Data entries:
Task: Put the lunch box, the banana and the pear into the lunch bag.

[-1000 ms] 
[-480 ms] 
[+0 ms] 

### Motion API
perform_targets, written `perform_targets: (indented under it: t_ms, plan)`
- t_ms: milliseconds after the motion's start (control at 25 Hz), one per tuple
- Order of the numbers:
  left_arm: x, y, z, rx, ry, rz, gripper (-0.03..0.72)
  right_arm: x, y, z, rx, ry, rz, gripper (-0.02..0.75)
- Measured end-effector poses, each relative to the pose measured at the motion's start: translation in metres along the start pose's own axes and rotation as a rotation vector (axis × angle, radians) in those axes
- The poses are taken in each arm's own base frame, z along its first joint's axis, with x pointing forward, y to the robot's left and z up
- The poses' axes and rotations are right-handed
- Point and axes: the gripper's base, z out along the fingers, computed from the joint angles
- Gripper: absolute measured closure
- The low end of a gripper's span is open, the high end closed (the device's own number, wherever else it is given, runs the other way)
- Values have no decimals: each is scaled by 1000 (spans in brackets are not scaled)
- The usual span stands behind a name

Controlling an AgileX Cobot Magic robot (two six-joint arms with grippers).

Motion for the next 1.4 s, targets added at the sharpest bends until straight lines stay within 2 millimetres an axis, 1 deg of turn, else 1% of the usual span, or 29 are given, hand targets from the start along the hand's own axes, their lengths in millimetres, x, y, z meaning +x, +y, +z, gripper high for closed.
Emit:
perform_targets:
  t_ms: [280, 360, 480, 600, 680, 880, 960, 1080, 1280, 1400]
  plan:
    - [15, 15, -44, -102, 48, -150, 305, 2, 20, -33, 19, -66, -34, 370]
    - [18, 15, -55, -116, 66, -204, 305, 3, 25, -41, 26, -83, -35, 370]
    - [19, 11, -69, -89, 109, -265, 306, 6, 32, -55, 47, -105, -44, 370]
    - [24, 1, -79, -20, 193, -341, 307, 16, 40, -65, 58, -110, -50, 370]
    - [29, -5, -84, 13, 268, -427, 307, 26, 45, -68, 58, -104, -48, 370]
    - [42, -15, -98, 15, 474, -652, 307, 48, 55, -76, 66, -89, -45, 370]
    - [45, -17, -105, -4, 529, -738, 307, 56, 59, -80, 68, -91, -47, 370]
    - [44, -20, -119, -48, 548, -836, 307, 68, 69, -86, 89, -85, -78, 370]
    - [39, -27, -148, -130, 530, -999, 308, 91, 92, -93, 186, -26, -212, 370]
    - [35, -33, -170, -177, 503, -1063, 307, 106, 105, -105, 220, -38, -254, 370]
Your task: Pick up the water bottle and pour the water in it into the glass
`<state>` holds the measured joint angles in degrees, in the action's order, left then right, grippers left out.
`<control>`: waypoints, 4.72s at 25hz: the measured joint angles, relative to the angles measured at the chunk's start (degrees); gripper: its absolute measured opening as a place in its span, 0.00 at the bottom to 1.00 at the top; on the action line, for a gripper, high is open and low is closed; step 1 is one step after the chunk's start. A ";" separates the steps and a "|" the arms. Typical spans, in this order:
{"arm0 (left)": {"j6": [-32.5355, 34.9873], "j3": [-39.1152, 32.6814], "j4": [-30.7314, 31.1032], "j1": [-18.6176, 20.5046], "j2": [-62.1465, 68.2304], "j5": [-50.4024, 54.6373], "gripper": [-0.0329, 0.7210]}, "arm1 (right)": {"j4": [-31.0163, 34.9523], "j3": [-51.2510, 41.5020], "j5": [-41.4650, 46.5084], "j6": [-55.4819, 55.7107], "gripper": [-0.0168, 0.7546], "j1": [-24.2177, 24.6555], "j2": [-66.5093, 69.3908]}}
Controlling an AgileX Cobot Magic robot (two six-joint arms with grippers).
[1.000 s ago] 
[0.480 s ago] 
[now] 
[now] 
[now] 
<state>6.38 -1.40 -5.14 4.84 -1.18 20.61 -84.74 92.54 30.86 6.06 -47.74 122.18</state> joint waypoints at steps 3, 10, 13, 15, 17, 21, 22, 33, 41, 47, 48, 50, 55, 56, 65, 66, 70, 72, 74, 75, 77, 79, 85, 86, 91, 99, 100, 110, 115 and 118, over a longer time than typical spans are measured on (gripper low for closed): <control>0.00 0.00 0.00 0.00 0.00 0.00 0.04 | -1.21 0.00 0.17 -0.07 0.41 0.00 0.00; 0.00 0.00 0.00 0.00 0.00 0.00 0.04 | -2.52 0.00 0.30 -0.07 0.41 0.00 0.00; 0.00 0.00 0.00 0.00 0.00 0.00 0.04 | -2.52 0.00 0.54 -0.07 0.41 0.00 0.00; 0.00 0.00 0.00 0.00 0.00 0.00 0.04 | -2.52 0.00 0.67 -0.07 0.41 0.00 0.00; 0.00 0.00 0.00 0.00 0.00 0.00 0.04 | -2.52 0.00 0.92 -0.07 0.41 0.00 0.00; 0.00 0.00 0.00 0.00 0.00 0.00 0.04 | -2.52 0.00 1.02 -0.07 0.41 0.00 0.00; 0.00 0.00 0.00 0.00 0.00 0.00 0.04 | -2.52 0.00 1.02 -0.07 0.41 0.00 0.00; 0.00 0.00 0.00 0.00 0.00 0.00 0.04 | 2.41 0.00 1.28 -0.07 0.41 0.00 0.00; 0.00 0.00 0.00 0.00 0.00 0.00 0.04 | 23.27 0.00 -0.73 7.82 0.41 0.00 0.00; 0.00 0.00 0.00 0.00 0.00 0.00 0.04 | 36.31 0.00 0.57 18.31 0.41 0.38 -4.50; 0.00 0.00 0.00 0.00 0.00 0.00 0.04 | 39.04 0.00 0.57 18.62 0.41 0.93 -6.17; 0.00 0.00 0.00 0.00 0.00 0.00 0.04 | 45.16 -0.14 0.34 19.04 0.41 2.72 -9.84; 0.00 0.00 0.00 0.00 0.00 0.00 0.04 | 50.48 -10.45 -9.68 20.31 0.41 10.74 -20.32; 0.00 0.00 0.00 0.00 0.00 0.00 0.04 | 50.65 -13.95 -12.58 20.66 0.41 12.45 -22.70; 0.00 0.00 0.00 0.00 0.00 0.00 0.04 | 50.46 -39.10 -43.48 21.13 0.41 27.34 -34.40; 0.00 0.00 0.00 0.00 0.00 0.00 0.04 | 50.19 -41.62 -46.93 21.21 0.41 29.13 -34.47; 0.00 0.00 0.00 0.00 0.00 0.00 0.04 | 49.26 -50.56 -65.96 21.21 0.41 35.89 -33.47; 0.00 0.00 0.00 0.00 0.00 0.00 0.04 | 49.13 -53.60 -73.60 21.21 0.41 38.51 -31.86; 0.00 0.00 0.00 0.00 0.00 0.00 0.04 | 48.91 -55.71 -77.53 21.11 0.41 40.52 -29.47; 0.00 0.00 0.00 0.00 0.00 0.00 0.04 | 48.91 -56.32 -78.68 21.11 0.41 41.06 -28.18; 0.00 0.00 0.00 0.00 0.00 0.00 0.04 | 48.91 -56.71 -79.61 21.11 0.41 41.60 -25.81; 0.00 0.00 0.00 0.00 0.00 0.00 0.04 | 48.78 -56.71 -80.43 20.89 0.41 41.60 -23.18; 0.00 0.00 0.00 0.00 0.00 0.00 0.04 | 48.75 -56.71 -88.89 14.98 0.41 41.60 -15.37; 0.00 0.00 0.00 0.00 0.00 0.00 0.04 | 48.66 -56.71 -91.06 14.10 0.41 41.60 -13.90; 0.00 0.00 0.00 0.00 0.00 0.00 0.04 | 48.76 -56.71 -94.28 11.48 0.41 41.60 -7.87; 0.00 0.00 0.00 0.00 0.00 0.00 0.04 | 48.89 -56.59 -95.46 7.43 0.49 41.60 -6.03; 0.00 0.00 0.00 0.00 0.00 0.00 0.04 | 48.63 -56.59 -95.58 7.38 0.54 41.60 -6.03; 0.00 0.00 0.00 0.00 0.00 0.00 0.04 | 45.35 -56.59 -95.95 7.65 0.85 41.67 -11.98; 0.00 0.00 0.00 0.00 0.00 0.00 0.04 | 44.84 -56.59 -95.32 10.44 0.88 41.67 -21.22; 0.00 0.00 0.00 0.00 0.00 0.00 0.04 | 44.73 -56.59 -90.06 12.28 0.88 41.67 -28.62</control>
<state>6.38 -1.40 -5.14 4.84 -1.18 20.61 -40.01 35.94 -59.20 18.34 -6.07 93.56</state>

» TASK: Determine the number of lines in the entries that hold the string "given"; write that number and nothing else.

» TASK ANSWER: 2